A new survey of high school students points to troubling trends in our nation’s schools according to “Still at Risk: What Students Don’t Know, Even Now” released by the American Enterprise Institute. Among the discouraging statistics on history from the 1,200 students surveyed: *just 43% correctly knew the Civil War was fought between 1850 and 1900; *about half knew that communism was the focus of Joseph McCarthy’s investigations in the 1950s; *abotu half knew that Orwell classic 1984 was about dictatorship and collectivism. Yet, *97% knew Martin Luther King, Jr. wrote the “I Have a Dream Speech” *88% knew Pearl Harbor prompted the US’s entry into WWII Perhaps most troubling is the following comment in the USA Today story reporting on the study:
In all, students earned a C in history and an F in literature, though the survey suggests students do well on topics schools cover.

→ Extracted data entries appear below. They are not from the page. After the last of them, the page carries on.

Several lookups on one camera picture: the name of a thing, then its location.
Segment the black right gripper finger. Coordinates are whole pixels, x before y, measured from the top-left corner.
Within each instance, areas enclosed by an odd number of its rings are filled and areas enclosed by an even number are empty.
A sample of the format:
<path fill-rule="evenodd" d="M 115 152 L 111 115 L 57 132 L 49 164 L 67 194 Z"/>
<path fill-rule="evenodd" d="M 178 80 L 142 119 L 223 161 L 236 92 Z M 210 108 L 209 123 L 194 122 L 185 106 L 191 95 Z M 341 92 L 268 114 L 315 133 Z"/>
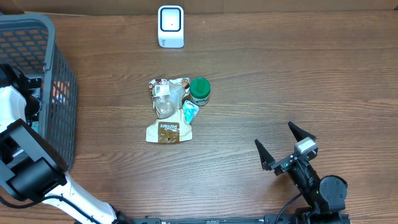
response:
<path fill-rule="evenodd" d="M 317 137 L 315 135 L 312 135 L 309 132 L 306 132 L 305 130 L 301 129 L 300 127 L 298 127 L 291 121 L 288 122 L 288 126 L 297 142 L 299 142 L 305 138 L 311 138 L 314 141 L 317 140 Z"/>
<path fill-rule="evenodd" d="M 275 163 L 275 159 L 271 156 L 268 150 L 263 146 L 263 144 L 258 139 L 256 139 L 254 142 L 259 152 L 262 169 L 273 170 L 272 166 Z"/>

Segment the brown white snack pouch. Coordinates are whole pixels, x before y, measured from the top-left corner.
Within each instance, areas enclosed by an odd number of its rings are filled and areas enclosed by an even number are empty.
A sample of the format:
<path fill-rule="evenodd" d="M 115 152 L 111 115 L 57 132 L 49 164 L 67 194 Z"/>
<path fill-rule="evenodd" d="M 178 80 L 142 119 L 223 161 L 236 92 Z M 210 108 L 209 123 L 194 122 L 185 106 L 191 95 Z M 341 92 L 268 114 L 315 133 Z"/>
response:
<path fill-rule="evenodd" d="M 183 100 L 190 92 L 190 79 L 157 78 L 149 82 L 157 119 L 146 129 L 146 141 L 177 144 L 192 140 L 192 126 L 186 121 Z"/>

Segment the green lidded jar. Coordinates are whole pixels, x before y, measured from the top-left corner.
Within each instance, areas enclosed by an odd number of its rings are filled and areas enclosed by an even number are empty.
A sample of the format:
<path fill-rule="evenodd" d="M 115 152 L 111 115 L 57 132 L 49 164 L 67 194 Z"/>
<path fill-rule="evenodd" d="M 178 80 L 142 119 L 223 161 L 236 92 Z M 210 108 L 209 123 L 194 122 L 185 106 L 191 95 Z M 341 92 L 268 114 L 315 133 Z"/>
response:
<path fill-rule="evenodd" d="M 206 78 L 198 77 L 190 83 L 190 96 L 194 104 L 206 105 L 210 100 L 211 85 Z"/>

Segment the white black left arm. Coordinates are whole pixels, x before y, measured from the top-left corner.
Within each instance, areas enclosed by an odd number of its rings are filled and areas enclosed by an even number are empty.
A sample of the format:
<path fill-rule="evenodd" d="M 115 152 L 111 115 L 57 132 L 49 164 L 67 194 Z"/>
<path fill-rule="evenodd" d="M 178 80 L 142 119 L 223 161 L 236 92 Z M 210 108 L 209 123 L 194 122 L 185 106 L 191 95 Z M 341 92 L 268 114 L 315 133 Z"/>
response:
<path fill-rule="evenodd" d="M 76 223 L 132 223 L 76 183 L 63 157 L 32 129 L 40 111 L 32 90 L 39 86 L 20 70 L 1 64 L 1 187 L 20 204 L 4 198 L 1 203 L 15 209 L 44 203 Z"/>

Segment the teal white small packet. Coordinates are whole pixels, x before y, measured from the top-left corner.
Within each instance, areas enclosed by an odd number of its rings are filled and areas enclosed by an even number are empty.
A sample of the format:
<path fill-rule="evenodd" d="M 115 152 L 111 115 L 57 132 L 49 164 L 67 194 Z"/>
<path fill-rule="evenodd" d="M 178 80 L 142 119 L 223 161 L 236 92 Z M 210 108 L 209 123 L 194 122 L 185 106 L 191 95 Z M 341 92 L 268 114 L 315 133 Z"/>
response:
<path fill-rule="evenodd" d="M 188 124 L 192 124 L 197 114 L 199 113 L 200 108 L 196 104 L 192 103 L 190 100 L 185 100 L 182 106 L 182 110 L 185 116 L 185 121 Z"/>

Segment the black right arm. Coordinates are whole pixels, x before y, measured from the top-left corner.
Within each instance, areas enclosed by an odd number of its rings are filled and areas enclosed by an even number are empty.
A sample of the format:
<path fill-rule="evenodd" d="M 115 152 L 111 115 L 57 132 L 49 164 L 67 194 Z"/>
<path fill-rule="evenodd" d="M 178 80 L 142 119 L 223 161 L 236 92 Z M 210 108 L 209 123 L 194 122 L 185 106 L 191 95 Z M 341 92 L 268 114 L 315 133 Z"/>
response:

Checker Finn, Jr. of the Fordham Foundation had the best summary when he told USA Today:
“School has emphasized Martin Luther King, and everybody teaches it, and people are learning it,” says Chester Finn of the Thomas B. Fordham Institute, an education think tank. “What a better thing it would be if people also had the Civil War part and the civil rights part, and the Harriet Tubman part and the Uncle Tom’s Cabin part.”